In today’s Gospel Lesson from Matthew 9, Jesus tells a paralytic that his sins are forgiven. This, of course, shocks everyone. And it really should shock us. The interesting thing is how the paralytic’s friends are shocked more because they expected and wanted a temporary physical healing rather than a spiritual healing. That’s its own sermon.
We also have the skeptics, who see in Jesus declaring the forgiveness of sins a claim that He is God. And it’s true, Jesus agrees only God can forgive sins and He still does.
Addressing His skeptics, to prove that Jesus has authority to forgive the man’s sins, Jesus tells the man to walk.
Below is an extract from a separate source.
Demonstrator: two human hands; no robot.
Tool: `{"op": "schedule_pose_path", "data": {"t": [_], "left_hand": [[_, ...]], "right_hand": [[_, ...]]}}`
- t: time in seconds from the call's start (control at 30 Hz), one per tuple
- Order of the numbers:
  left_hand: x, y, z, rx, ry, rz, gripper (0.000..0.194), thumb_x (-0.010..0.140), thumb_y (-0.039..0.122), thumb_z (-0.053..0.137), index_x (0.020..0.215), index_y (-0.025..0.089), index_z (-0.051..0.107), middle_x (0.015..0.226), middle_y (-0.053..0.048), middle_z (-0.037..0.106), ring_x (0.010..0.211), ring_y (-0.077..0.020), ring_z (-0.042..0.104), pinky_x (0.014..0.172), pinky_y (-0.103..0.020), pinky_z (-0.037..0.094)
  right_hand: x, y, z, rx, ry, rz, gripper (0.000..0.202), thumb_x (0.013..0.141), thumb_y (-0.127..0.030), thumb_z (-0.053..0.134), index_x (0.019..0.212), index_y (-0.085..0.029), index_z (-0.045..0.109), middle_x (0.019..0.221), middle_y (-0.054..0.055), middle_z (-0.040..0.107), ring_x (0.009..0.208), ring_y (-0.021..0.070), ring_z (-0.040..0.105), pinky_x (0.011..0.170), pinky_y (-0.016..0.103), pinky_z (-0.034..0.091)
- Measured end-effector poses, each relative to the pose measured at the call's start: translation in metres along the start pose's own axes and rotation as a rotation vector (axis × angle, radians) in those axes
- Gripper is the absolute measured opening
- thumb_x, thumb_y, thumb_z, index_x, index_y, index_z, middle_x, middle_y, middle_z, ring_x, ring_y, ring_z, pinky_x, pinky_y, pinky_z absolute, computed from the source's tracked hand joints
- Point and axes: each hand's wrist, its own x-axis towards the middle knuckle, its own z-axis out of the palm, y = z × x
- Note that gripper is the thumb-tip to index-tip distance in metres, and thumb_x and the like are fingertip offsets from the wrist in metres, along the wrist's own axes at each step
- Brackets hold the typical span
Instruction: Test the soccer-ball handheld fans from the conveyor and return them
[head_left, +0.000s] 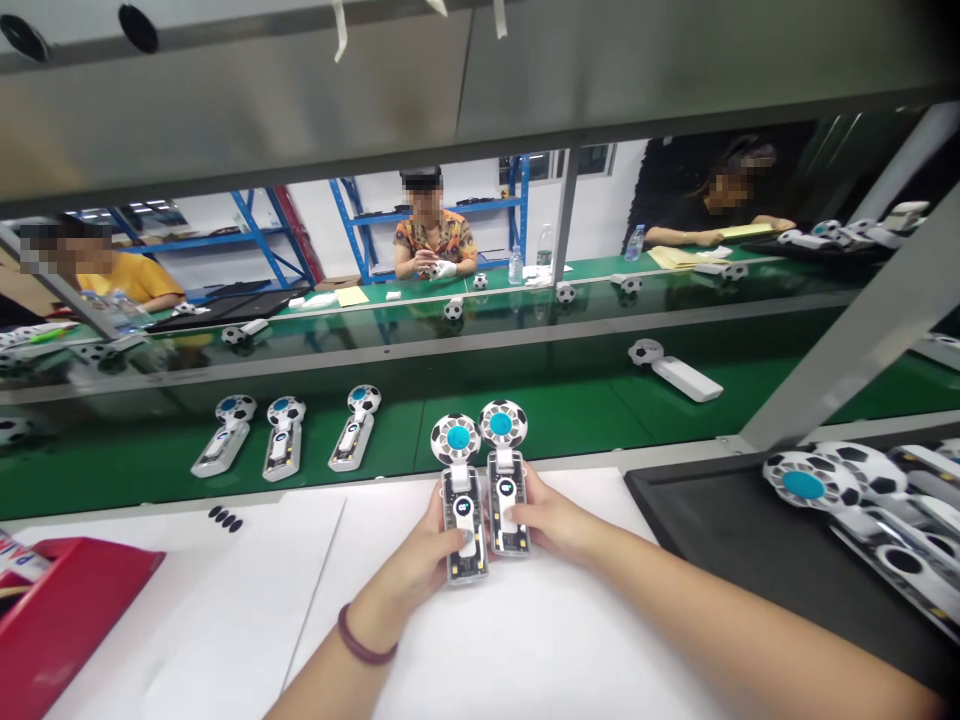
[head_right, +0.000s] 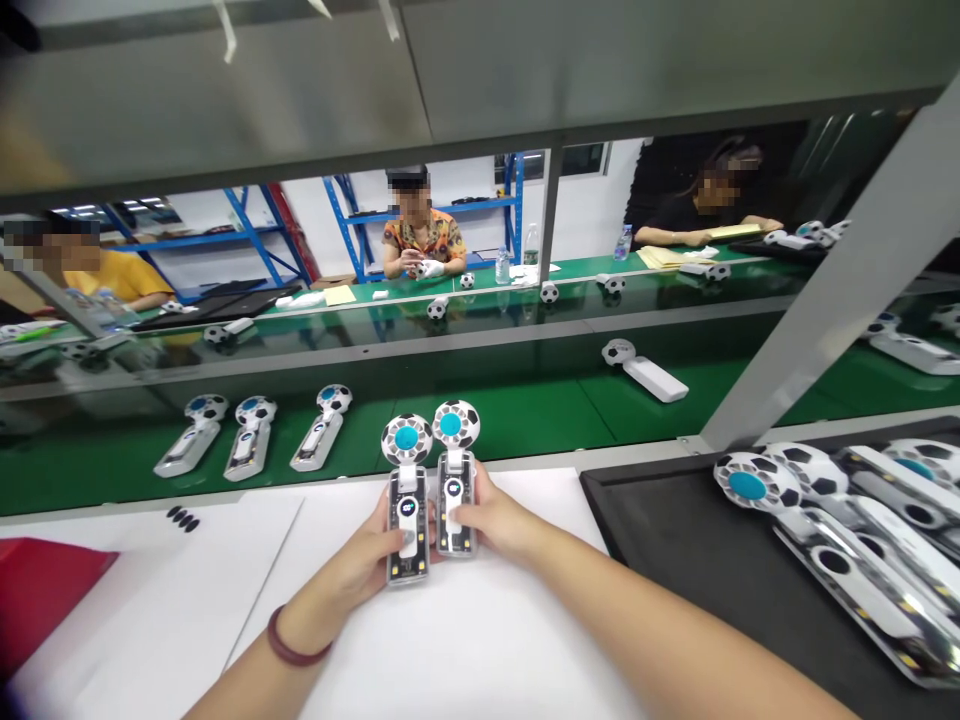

If Jesus can heal a man by His own authority, He must be God, and must also have the power to forgive sins.
Because Jesus intervened in His life, he has become radically different. It is important to note that Jesus did not say to this man, “If you can get up and walk, your sins are forgiven.”
We do not walk to get right with God, but if we have been made right with God we will walk properly, which sets us up nicely to look at our epistle lesson from Ephesians.
Ephesians is interesting, in that it seems to have been put together with a balanced approach to following the greatest commandment, and the second greatest commandment we’ve been seeing come up.
The first 3 chapters of Ephesians open with God’s plan of salvation, being right with God, and why we should love him for what he did. The second half addresses how we live today, with our family in Christ. That’s the model for the lesson choices throughout the year as well.
In a sense, the Epistle reflects the Gospel. First, Jesus takes care of what is most important, the man’s right standing with God. When he can stand right with God, he can walk again with his neighbors. But you can’t walk right in the world if you aren’t right with God who made it.
It's interesting how our fallen world has sought to destroy Christianity, by stressing works, and how we
But Christ teaches us time and time again, how we treat one another matters. Love your neighbor as yourself. He places us in a body, not just leaving us as a bunch of individuals with their Bibles but binds us.
The beginning of Chapter 4 describes that unity. There is one Lord, one faith, and one baptism, and a body to maintain that unity. So, with this in mind, I want to look again at our epistle lesson, especially focusing on verses 17-20. There is something very interesting there.
Now this I say and testify in the Lord, that you must no longer walk as the Gentiles do, in the futility of their minds. 18 They are darkened in their understanding, alienated from the life of God because of the ignorance that is in them, due to their hardness of heart. 19 They have become callous and have given themselves up to sensuality, greedy to practice every kind of impurity. 20 But that is not the way you learned Christ
To begin, Paul sounds rather serious, adamant, doesn’t he: Now this I say and testify in the Lord, that you must no longer…
And you know that whatever comes next, you know Paul means it.
Do not walk like the Gentiles in their futility of their minds.
That’s our theme, so what does Paul mean by futile Gentile minds. We know there is no separation between Jew and Gentile in the Gospel. Gentile minds are not futile just because the people don’t have Jewish blood. And not only is he teaching Christians here, but Gentile converts, who came to believe in Christ out of the worship of Pagan gods. In Ephesus, the biggest was Artemis a.k.a. Diana, a goddess of childbirth and fertility. Ephesus was the hub of a fertility cult.
Pin that. In describing what to watch out for, Paul points to the hardness of Gentile hearts, because Gentile hearts have become craven to sensuality and every kind of impurity. Up until the Roman times, Gentile temple worship almost always involved a cult of prostitutes. Priestesses served as temple prostitutes, meant to fulfill the disgusting desires of the depraved.
This is one way in which the belief in the God of the Bible has always been different. Many often critique Christianity saying that it is anti-Women because it didn’t allow women in the temple to run it with the men. Well yes, that’s true, but it is also true that in the temples that women served as priestesses, they served to service the craven sensualities and every kind of impurity that Paul says has no place among God’s people, the cultural sins that the Gentile men lusted after.